A package to create representative microdata for the US.

These details have not been verified by PyPI

Project description

PolicyEngine US Data

Installation

While it is possible to install via PyPi:

pip install policyengine-us-data

the recommended installation is

pip install -e .[dev]

which installs the development dependencies in a reference-only manner (so that changes to the package code will be reflected immediately); policyengine-us-data is a dev package and not intended for direct access.

Pull Requests

PRs must come from branches pushed to PolicyEngine/policyengine-us-data, not from personal forks. The PR workflow hard-fails fork-based PRs before the real test suite runs because the required secrets are unavailable there.

Before opening a PR, push the current branch to the upstream repo:

make push-pr-branch

That target pushes the current branch to the upstream remote and sets tracking so gh pr create opens the PR from PolicyEngine/policyengine-us-data.

SSA Data Sources

The following SSA data sources are used in this project:

Latest Trustee's Report (2025) - Source for social_security_aux.csv (extracted via extract_ssa_costs.py)
Single Year Supplementary Tables (2025) - Long-range demographic and economic projections
Single Year Age Demographic Projections (2024 - latest published) - Source for SSPopJul_TR2024.csv population data

Pipeline Overview

PolicyEngine constructs its representative household datasets through a multi-step pipeline. Public survey data is merged, stratified, and cloned to geographic variants per household. Each clone is simulated through PolicyEngine US with stochastic take-up, then calibrated via L0-regularized optimization against administrative targets at the national, state, and congressional district levels, producing geographically representative datasets.

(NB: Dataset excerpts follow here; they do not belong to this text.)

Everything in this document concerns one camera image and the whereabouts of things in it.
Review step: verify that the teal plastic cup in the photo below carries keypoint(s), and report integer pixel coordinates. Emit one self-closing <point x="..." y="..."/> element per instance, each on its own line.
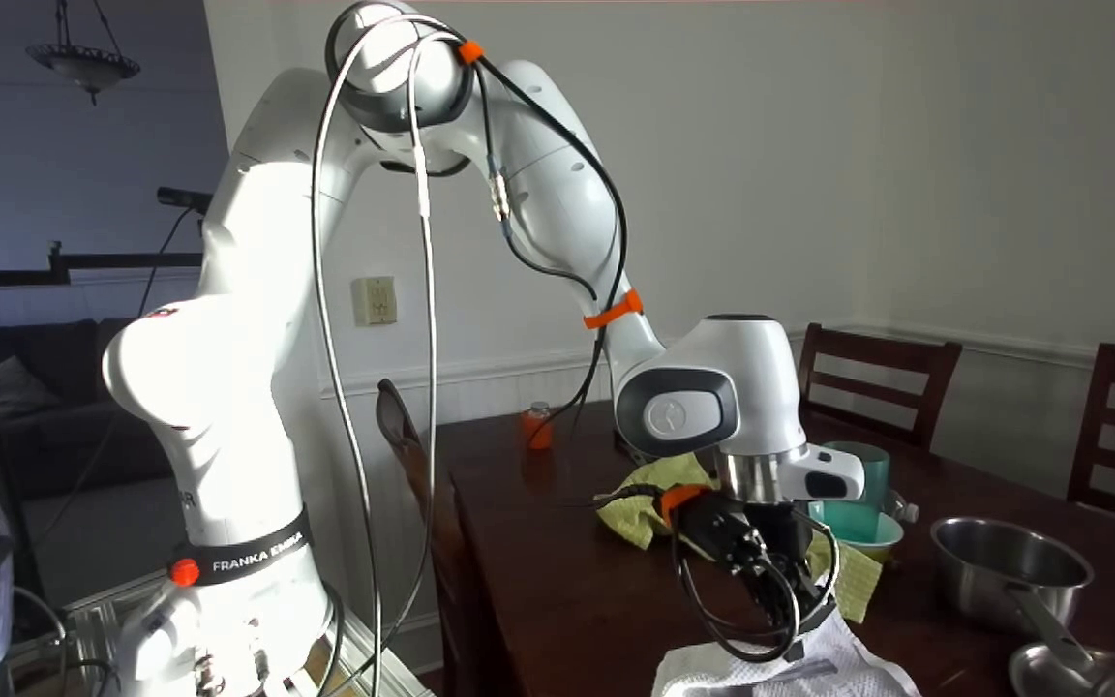
<point x="875" y="474"/>

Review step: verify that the silver pan lid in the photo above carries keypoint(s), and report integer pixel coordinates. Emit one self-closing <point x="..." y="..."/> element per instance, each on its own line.
<point x="1035" y="672"/>

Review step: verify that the yellow-green cloth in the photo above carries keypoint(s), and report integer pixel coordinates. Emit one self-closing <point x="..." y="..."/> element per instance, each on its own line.
<point x="649" y="497"/>

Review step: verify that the right dark wooden chair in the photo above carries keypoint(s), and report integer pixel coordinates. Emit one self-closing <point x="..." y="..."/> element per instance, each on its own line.
<point x="875" y="380"/>

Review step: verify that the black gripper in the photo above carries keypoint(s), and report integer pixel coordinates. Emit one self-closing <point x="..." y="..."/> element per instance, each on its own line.
<point x="760" y="547"/>

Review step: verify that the white light switch plate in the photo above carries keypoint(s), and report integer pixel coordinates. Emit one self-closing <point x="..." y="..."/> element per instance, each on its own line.
<point x="371" y="300"/>

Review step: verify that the silver metal pot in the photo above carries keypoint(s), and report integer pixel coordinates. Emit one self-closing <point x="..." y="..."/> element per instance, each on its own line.
<point x="989" y="568"/>

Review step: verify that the white paper towel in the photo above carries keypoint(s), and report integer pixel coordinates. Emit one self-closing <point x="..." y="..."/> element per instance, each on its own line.
<point x="832" y="663"/>

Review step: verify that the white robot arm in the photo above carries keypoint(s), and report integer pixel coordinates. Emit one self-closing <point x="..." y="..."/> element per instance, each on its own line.
<point x="404" y="91"/>

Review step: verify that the hanging chandelier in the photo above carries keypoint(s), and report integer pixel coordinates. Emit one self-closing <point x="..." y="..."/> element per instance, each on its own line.
<point x="85" y="66"/>

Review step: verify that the teal bowl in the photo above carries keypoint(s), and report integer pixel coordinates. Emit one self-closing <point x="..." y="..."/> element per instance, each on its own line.
<point x="857" y="526"/>

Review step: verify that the orange juice bottle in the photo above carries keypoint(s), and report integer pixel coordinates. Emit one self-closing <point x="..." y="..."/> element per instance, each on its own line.
<point x="534" y="423"/>

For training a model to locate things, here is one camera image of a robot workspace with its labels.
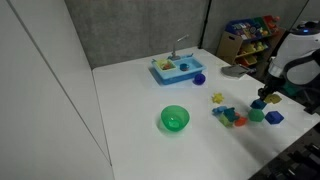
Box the black camera stand pole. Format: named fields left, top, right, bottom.
left=198, top=0, right=213, bottom=49

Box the green plastic bowl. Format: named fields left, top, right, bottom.
left=161, top=105, right=190, bottom=132

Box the green cube block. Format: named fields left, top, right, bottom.
left=248, top=109, right=265, bottom=122

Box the yellow spiky star toy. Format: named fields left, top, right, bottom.
left=212, top=93, right=224, bottom=104

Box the orange toy figure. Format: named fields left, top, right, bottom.
left=234, top=113, right=247, bottom=127

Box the grey metal mounting plate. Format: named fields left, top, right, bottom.
left=221, top=64, right=250, bottom=78

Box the dark blue cube block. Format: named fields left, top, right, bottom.
left=250, top=99, right=266, bottom=110

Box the purple blue ball toy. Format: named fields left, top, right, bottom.
left=193, top=73, right=206, bottom=85

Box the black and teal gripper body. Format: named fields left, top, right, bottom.
left=258, top=78, right=284, bottom=100

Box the bright blue cube block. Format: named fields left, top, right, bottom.
left=265, top=111, right=284, bottom=124

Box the light blue toy sink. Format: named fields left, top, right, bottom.
left=152, top=54, right=206, bottom=85

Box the grey toy faucet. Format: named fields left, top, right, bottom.
left=168, top=34, right=190, bottom=61

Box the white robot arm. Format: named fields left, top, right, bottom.
left=258, top=21, right=320, bottom=100

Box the light green toy block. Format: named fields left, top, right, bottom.
left=219, top=114, right=233, bottom=127

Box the yellow toy piece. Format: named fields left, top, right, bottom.
left=264, top=94, right=282, bottom=104

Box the teal blue toy figure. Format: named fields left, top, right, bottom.
left=212, top=106, right=240, bottom=122

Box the toy storage shelf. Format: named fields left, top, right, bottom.
left=216, top=15, right=285, bottom=67

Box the black equipment rack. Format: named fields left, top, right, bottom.
left=248, top=123, right=320, bottom=180

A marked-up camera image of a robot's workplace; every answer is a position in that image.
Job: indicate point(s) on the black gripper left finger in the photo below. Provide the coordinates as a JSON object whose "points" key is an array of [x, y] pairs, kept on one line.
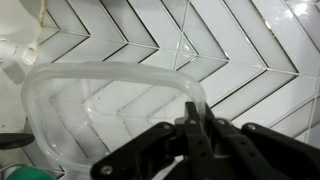
{"points": [[184, 146]]}

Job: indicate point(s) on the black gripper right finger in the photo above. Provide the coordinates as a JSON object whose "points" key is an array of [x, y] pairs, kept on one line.
{"points": [[258, 153]]}

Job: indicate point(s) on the transparent plastic lunch box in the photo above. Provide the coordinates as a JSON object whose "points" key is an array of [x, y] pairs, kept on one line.
{"points": [[82, 112]]}

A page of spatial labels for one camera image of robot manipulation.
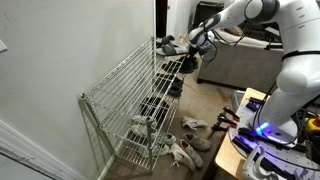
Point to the grey sneaker orange insole right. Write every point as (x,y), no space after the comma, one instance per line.
(180,157)

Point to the white nike sneaker upright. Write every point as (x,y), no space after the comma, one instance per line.
(197,142)

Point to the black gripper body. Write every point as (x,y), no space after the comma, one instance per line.
(201,50)

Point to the white sneaker on floor left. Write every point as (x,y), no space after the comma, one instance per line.
(167,138)

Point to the black shoe shelf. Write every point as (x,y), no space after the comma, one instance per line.
(154,106)
(169,84)

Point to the black orange clamp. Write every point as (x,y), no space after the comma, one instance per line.
(227,116)

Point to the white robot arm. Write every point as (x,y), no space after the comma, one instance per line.
(299,79)

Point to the red emergency stop button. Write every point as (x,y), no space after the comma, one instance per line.
(313,125)

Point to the black nike sneaker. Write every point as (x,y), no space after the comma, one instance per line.
(171,66)
(189,64)

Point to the white nike sneaker lying sideways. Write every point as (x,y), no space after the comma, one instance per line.
(192,123)

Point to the silver wire shoe rack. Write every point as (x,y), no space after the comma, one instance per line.
(115,100)

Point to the grey sneaker orange insole left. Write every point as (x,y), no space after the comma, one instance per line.
(195,157)

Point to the grey sofa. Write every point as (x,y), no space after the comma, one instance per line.
(248,64)

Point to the wooden table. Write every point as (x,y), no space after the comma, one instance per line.
(229,160)

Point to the grey sneaker orange insole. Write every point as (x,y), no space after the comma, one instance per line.
(195,157)
(180,157)

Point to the grey sandal on top shelf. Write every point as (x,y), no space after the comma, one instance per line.
(168,46)

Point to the white vr controller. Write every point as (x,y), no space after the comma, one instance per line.
(252,170)

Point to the white sneaker on floor right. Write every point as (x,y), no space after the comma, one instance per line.
(158,150)

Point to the white sneaker on rack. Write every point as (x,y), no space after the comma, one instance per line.
(138,125)

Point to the white sneaker on floor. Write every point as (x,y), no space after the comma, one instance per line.
(167,138)
(158,150)

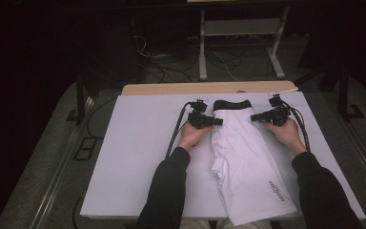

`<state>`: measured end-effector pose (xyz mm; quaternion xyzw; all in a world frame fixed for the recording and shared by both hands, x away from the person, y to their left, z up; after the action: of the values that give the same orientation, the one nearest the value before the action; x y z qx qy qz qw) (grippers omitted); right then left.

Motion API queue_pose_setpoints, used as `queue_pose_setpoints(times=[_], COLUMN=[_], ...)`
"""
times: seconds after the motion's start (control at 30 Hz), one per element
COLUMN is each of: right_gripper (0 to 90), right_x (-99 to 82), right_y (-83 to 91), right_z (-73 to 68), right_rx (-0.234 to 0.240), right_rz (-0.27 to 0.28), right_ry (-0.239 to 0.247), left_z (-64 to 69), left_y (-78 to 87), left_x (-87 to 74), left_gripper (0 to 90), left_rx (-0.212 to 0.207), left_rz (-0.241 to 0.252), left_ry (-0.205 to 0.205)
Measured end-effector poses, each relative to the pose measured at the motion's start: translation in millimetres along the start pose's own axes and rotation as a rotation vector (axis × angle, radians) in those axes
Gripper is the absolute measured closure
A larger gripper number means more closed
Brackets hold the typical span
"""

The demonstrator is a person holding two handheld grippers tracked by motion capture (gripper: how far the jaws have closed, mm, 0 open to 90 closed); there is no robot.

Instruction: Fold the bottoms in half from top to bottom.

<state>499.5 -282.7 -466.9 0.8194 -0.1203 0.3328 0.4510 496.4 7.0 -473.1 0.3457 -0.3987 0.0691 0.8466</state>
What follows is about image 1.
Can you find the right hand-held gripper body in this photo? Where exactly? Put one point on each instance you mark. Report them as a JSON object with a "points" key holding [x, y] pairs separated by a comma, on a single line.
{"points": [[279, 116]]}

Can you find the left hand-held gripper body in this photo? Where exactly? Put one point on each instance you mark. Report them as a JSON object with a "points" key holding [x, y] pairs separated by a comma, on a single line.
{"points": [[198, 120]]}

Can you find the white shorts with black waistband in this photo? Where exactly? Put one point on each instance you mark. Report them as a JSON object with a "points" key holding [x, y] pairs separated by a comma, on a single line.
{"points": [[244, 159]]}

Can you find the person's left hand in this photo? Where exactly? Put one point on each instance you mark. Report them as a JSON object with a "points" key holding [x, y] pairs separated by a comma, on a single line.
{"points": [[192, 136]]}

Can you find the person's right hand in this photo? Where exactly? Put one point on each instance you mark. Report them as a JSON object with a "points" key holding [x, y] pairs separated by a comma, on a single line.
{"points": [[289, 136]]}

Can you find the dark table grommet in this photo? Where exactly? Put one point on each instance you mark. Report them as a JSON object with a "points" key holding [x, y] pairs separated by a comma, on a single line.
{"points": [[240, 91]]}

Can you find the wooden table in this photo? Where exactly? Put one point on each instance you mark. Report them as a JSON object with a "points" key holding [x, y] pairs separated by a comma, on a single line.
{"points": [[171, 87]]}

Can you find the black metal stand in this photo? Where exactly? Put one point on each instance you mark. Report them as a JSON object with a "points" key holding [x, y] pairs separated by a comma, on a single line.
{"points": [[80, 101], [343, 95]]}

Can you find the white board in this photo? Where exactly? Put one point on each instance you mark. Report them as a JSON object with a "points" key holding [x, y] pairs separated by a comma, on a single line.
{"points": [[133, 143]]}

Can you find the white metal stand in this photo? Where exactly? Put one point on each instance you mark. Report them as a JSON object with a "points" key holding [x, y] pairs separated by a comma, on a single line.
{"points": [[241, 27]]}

The Enhanced CPS (make data-legacy) produces a national-only calibrated dataset. For the current geography-specific pipeline, see docs/calibration.md.

The repo currently contains two calibration tracks:

Legacy Enhanced CPS (make data-legacy), which uses the older EnhancedCPS / build_loss_matrix() path for national-only calibration.
Unified calibration (docs/calibration.md), which uses storage/calibration/policy_data.db and the sparse matrix + L0 pipeline for current national and geography-specific builds.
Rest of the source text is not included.